── DATA

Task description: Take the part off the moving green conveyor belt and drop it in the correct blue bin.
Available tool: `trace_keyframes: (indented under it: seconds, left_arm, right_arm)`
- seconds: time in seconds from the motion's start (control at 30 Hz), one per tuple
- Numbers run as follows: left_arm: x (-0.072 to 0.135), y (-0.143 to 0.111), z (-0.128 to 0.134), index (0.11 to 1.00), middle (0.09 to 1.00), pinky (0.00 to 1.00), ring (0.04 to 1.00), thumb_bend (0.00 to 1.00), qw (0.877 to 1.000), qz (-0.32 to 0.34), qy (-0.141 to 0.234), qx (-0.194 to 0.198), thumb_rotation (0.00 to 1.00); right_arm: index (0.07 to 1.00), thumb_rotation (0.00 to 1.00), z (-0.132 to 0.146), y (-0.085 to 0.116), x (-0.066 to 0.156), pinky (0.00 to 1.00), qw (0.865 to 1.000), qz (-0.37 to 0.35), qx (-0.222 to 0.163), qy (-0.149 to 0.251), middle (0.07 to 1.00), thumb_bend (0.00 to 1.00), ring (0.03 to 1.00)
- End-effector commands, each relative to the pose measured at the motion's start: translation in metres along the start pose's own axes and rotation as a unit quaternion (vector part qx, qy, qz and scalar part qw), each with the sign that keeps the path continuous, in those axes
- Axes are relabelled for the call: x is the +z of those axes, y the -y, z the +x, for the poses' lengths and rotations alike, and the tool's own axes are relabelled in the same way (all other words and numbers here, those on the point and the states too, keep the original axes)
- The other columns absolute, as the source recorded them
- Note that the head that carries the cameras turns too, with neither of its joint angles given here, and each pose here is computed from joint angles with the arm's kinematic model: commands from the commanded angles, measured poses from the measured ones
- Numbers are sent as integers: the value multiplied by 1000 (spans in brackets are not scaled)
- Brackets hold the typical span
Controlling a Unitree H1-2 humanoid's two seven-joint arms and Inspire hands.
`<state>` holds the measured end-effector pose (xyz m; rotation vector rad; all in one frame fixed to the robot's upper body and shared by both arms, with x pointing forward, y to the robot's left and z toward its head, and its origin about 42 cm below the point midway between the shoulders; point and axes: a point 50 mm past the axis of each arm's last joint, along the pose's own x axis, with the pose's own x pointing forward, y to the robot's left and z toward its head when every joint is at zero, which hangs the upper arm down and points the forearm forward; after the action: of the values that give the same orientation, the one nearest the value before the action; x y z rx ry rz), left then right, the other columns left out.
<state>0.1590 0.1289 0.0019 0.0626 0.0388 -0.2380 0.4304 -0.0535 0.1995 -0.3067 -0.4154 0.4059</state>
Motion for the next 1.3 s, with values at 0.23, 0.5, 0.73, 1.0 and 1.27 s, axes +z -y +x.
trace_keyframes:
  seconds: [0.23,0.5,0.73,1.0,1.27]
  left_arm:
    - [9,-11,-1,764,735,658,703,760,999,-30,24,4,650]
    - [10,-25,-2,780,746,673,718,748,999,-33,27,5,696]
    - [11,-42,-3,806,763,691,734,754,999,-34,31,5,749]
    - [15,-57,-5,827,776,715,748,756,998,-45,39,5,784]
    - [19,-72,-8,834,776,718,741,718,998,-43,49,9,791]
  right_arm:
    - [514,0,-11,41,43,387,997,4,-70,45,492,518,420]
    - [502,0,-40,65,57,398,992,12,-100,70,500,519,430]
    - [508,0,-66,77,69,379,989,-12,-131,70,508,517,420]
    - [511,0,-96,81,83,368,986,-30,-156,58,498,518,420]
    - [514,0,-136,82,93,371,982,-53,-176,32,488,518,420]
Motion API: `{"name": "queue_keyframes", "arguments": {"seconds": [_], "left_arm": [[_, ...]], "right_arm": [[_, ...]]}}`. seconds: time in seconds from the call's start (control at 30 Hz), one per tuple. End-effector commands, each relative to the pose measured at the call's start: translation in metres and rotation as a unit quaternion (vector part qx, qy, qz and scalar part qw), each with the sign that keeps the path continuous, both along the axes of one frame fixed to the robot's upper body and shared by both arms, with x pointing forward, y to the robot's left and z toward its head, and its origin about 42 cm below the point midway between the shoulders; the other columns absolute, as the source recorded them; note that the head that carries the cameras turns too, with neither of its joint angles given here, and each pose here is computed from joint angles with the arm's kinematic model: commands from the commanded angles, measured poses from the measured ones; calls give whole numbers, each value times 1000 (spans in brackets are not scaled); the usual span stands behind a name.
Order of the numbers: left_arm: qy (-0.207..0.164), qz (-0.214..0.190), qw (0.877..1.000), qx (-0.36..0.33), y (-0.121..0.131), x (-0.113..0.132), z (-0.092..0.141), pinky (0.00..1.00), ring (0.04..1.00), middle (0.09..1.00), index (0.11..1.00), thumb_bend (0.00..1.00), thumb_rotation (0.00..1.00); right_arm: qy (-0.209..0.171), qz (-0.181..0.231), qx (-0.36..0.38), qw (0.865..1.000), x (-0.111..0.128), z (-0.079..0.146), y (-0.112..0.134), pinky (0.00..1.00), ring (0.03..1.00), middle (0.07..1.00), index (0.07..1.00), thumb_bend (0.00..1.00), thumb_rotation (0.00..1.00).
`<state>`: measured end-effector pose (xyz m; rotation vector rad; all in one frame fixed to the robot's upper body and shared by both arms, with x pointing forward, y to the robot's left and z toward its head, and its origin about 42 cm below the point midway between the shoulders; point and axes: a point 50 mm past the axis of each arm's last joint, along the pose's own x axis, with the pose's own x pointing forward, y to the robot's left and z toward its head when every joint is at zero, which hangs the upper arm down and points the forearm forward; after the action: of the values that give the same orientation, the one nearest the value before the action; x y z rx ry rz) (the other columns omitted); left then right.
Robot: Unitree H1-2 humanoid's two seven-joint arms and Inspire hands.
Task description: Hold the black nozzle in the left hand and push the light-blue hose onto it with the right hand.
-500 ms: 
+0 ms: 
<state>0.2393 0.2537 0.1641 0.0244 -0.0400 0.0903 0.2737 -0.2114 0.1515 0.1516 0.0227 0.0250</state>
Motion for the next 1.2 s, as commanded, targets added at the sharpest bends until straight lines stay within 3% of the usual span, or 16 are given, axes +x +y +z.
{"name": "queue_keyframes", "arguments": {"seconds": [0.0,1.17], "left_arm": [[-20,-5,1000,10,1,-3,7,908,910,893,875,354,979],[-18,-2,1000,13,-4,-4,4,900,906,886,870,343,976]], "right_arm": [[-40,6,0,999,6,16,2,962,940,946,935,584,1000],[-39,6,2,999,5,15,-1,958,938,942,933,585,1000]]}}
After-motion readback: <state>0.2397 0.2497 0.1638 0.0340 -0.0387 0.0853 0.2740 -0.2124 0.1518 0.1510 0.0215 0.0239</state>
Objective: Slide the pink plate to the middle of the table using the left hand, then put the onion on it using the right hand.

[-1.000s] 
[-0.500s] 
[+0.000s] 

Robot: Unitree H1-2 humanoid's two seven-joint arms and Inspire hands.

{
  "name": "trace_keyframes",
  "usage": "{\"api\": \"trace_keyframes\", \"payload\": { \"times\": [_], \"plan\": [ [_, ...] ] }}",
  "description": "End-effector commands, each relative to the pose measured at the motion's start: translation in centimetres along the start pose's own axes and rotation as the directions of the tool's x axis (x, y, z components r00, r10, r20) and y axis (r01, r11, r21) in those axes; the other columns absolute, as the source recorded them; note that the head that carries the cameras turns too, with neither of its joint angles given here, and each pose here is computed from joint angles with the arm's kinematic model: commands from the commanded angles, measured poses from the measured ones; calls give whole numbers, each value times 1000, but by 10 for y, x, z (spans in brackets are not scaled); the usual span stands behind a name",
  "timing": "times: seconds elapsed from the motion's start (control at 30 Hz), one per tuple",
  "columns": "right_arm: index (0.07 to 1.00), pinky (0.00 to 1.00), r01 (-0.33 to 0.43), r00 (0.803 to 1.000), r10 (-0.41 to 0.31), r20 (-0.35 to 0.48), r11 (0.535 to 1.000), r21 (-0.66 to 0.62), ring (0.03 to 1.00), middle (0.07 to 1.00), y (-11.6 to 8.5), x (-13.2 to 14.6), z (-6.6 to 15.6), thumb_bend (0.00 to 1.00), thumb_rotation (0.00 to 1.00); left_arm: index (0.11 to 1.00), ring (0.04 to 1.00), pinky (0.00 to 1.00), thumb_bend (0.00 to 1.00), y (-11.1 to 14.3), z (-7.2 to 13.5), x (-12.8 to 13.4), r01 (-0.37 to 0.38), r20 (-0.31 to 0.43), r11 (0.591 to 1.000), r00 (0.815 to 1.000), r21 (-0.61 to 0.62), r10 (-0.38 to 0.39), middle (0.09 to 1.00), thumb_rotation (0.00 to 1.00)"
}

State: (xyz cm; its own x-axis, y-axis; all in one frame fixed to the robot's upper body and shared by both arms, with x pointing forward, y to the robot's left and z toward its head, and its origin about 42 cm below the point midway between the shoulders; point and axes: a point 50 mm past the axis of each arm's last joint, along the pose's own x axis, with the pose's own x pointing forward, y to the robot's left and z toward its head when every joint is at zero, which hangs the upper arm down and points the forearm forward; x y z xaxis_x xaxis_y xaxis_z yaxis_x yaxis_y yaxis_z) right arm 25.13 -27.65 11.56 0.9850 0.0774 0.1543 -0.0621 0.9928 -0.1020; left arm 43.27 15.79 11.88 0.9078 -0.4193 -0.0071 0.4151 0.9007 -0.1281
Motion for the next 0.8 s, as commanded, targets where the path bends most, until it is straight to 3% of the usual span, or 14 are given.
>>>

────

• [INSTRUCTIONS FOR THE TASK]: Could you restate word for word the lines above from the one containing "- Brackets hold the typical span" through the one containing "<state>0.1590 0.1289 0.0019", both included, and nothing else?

• [FINISHED TASK]:
- Brackets hold the typical span
Controlling a Unitree H1-2 humanoid's two seven-joint arms and Inspire hands.
`<state>` holds the measured end-effector pose (xyz m; rotation vector rad; all in one frame fixed to the robot's upper body and shared by both arms, with x pointing forward, y to the robot's left and z toward its head, and its origin about 42 cm below the point midway between the shoulders; point and axes: a point 50 mm past the axis of each arm's last joint, along the pose's own x axis, with the pose's own x pointing forward, y to the robot's left and z toward its head when every joint is at zero, which hangs the upper arm down and points the forearm forward; after the action: of the values that give the same orientation, the one nearest the value before the action; x y z rx ry rz), left then right, the other columns left out.
<state>0.1590 0.1289 0.0019 0.0626 0.0388 -0.2380 0.4304 -0.0535 0.1995 -0.3067 -0.4154 0.4059</state>

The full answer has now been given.